Refugee: the Compassionate Mind of Egon Schwartz

Egon Schwarz died on Saturday, February 11, 2017.

It was 3 A.M. on Valentines Day when I received the news.

Egon, escaped from Vienna with his parents after the 1938 Anschluss.  He was 16 at the time and his book Refuge: Chronicle of a Flight from Hitler, is the riveting account of his experience.  It is a must read in these troubled times when so many are seeking refuge from the horrific situations they face in the Middle East or Africa.

After a harrowing trip as undocumented immigrants through Nazi occupied territory Egon and his parents finally refugeeschwarzended up on a boat to South America.  Then he  spent ten years working odd jobs while wandering through Bolivia, Chile and Ecuador until he finally made it to the United States.

But no doubt in the next few days when his obituaries are published in papers around the world they won’t begin with an account of those experiences.  Rather they will indicate that he was a renowned scholar who was a Harvard professor for seven years before moving on to serve as the chair of the Department of German Languages and Literature at Washington University in St.

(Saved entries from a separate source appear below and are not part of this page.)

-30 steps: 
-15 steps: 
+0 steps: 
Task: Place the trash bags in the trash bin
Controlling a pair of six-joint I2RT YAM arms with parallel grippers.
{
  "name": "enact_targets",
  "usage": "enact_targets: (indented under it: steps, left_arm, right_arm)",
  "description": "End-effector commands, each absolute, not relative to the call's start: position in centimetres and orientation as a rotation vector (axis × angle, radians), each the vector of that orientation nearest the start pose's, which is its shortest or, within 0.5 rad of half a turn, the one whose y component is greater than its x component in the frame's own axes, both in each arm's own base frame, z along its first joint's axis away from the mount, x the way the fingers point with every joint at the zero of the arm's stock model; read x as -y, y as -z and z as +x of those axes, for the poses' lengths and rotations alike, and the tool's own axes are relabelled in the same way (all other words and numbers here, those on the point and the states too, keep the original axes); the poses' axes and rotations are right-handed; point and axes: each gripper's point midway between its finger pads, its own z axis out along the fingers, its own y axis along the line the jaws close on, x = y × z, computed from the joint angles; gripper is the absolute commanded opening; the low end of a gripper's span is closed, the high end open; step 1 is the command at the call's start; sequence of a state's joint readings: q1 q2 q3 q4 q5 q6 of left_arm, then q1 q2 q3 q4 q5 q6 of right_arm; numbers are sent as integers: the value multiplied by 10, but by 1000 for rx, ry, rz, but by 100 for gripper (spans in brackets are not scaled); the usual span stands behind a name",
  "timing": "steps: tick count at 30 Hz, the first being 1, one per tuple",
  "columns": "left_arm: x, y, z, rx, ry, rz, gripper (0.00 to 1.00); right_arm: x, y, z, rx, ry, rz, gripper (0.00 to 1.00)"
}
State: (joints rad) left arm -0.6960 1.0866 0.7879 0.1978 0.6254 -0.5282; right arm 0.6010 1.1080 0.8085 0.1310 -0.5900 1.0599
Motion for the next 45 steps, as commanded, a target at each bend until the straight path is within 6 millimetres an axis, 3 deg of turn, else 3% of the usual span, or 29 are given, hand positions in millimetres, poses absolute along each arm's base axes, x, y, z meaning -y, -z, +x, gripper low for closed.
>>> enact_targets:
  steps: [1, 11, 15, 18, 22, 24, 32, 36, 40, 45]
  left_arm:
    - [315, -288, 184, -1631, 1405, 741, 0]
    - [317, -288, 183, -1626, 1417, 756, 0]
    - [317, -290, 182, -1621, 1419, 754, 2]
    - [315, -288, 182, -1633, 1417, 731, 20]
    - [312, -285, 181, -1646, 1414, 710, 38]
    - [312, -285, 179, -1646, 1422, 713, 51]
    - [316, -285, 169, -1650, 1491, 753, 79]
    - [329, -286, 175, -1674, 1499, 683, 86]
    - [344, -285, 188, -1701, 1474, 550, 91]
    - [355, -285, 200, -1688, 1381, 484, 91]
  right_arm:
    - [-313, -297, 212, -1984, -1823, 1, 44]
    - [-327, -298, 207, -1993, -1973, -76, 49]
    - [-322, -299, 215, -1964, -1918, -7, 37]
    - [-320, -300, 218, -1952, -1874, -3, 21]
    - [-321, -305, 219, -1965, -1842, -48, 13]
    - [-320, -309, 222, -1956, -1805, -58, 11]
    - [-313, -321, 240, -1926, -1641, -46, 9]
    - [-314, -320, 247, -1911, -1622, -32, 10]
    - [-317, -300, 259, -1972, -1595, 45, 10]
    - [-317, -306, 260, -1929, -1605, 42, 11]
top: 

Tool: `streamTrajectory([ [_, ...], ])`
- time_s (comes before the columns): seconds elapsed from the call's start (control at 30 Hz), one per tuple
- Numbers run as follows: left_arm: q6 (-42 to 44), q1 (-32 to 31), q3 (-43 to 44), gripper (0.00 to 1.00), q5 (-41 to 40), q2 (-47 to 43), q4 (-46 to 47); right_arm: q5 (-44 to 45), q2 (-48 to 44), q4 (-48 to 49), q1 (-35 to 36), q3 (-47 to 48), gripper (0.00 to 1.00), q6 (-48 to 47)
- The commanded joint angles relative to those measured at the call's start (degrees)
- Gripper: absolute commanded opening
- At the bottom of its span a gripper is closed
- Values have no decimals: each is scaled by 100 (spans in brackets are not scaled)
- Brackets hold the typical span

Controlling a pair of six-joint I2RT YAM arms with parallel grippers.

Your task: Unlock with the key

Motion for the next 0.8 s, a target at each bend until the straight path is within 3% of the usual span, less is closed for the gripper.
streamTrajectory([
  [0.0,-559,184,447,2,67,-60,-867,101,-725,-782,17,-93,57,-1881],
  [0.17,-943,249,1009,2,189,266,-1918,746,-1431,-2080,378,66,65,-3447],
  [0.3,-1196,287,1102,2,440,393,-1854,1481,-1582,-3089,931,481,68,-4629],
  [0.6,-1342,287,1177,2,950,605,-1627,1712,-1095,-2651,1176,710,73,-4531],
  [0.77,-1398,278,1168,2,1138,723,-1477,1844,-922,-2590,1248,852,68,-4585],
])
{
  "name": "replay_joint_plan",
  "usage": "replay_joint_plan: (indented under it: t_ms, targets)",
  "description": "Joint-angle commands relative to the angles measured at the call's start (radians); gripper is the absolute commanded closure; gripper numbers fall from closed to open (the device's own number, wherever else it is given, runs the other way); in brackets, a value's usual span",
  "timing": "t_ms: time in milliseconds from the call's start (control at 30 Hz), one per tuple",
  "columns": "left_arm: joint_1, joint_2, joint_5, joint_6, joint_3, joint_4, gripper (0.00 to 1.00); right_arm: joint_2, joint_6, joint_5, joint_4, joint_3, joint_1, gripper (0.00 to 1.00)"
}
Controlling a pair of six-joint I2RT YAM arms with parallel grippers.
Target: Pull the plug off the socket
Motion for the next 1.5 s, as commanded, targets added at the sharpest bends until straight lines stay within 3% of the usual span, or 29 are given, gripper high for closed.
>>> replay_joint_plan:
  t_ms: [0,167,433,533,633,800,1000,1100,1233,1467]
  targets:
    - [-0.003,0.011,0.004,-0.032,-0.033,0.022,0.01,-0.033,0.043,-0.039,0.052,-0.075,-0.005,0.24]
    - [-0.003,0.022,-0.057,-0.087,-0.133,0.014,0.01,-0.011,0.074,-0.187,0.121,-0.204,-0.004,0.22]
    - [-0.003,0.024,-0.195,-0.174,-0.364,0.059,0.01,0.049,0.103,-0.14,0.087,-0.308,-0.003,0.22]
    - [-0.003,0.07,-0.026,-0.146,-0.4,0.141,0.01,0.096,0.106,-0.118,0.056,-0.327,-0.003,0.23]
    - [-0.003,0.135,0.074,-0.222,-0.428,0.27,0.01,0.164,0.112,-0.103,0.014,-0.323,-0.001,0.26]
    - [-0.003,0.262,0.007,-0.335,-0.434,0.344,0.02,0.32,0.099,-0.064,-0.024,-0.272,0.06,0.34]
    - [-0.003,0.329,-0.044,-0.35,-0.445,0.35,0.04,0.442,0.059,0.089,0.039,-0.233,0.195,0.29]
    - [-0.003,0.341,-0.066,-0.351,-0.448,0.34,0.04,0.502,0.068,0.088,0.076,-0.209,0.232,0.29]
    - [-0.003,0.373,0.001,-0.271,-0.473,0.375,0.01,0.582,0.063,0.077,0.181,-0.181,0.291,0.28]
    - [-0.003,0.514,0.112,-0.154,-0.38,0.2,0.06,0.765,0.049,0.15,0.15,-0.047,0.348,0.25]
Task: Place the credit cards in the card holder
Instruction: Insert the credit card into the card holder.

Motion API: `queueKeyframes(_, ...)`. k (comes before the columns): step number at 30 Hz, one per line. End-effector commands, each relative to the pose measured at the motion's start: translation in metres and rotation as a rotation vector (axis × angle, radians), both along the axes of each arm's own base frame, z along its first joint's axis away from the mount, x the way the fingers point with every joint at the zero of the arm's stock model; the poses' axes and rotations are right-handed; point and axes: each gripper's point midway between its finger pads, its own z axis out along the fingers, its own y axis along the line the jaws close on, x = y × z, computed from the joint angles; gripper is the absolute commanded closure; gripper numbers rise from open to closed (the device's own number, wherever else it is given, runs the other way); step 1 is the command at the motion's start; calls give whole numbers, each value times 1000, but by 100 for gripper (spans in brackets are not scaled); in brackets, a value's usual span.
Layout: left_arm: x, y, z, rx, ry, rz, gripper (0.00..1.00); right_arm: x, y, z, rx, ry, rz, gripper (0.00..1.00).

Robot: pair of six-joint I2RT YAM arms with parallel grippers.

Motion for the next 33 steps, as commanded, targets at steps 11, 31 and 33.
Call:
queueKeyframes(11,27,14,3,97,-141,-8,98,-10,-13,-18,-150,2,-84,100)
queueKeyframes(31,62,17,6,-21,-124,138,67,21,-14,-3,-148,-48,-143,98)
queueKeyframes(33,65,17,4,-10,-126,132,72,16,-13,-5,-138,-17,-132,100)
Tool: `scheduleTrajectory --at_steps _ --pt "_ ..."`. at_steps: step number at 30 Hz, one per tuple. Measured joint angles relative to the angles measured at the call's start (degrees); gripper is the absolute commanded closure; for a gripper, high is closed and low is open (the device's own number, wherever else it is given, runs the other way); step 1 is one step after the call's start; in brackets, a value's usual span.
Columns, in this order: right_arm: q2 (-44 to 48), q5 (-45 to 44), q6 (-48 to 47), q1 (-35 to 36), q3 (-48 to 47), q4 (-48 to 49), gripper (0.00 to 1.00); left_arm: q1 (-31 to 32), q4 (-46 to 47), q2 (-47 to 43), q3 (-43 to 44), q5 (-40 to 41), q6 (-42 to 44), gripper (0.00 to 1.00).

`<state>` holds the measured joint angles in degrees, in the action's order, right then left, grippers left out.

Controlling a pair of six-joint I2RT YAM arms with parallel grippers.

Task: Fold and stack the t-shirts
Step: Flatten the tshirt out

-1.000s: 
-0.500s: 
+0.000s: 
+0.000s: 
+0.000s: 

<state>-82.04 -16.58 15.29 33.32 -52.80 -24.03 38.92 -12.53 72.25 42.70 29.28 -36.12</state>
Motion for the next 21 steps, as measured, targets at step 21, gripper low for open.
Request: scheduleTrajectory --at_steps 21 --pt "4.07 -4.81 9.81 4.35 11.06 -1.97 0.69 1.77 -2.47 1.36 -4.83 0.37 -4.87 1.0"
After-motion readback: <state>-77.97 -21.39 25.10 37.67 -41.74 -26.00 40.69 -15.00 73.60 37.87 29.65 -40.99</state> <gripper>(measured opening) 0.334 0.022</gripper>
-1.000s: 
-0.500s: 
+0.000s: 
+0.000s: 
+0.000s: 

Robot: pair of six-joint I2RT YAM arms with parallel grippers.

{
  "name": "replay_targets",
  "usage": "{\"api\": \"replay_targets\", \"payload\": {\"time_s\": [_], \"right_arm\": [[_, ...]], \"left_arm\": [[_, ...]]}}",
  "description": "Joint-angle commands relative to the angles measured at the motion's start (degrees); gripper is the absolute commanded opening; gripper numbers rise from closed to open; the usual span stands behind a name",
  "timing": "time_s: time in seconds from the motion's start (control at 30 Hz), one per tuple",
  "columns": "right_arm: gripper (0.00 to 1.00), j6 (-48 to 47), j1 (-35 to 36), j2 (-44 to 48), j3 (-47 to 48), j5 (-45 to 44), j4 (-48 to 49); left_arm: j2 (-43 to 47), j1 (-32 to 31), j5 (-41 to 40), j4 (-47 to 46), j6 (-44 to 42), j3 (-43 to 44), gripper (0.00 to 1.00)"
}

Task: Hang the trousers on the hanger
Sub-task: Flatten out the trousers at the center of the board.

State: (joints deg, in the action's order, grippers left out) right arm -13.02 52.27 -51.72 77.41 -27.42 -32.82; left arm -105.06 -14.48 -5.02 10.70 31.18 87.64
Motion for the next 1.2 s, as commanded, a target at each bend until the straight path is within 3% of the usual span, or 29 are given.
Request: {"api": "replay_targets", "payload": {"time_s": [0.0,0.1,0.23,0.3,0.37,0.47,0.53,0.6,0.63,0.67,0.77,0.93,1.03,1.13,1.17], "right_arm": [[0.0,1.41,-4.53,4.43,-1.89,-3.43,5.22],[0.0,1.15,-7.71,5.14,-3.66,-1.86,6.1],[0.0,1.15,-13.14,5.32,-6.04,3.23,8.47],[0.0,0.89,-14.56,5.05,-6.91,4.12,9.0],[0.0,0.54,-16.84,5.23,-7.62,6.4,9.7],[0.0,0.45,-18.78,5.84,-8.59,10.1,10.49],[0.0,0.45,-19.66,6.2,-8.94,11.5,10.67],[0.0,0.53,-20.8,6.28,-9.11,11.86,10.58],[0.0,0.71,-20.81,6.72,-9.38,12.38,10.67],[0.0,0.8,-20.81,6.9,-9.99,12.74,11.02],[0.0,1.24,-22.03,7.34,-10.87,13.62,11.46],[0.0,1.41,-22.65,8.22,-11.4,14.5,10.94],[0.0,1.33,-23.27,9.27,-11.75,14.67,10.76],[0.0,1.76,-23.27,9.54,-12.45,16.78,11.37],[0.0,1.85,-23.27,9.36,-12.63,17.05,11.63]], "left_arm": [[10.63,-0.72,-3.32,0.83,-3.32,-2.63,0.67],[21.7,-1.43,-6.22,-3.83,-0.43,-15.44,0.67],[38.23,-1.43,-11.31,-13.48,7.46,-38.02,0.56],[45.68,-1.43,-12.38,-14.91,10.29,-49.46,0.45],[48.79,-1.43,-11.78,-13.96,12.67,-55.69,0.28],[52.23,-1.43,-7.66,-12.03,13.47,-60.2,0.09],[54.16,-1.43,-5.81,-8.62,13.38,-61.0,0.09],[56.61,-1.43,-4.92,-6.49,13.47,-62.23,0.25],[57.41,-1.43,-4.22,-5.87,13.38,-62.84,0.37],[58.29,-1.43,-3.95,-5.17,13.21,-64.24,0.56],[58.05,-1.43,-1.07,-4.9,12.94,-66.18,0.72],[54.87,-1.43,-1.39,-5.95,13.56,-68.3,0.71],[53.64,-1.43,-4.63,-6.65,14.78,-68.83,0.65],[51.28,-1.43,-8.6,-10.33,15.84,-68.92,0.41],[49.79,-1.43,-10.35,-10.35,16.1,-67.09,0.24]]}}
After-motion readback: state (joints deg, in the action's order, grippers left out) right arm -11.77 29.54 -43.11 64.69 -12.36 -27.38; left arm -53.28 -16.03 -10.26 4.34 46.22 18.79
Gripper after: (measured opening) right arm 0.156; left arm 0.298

Louis, Missouri.  And of course they will mention his many other publications and the many academic prizes he received and the numerous other universities around the world where he was a visiting professor.

One of the remarkable things about Egon is how sharp his mind was and how engaged he was with the world right up until the end of his life.  Here, for example, is an excerpt from the last email I received from him:

“The weather is dark and rainy, reflecting our political mood. We still hope that a figure will arise to collect the diffuse opposition in the country and articulate our collective dissent…The lack of rationality and knowledge is not the only explanation of our debacle. Another is the antiquated system; another the sex of the opposing candidate; a third the shameless lies, the gullibility of voters, the accumilated hatred in their chests and the…etc, etc.”

Our country and the world might have lost something we need a whole lot more of when Egon Schwarz died.  That something is the erudition and compassion he embodied.

But now as I write I hear Egon calling out: “Don’t worry. My spirit lives on in the thousands of individuals like you whose lives I have touched and will continue to touch through my writings.”

In other words, “Egon Schwarz, Presente!”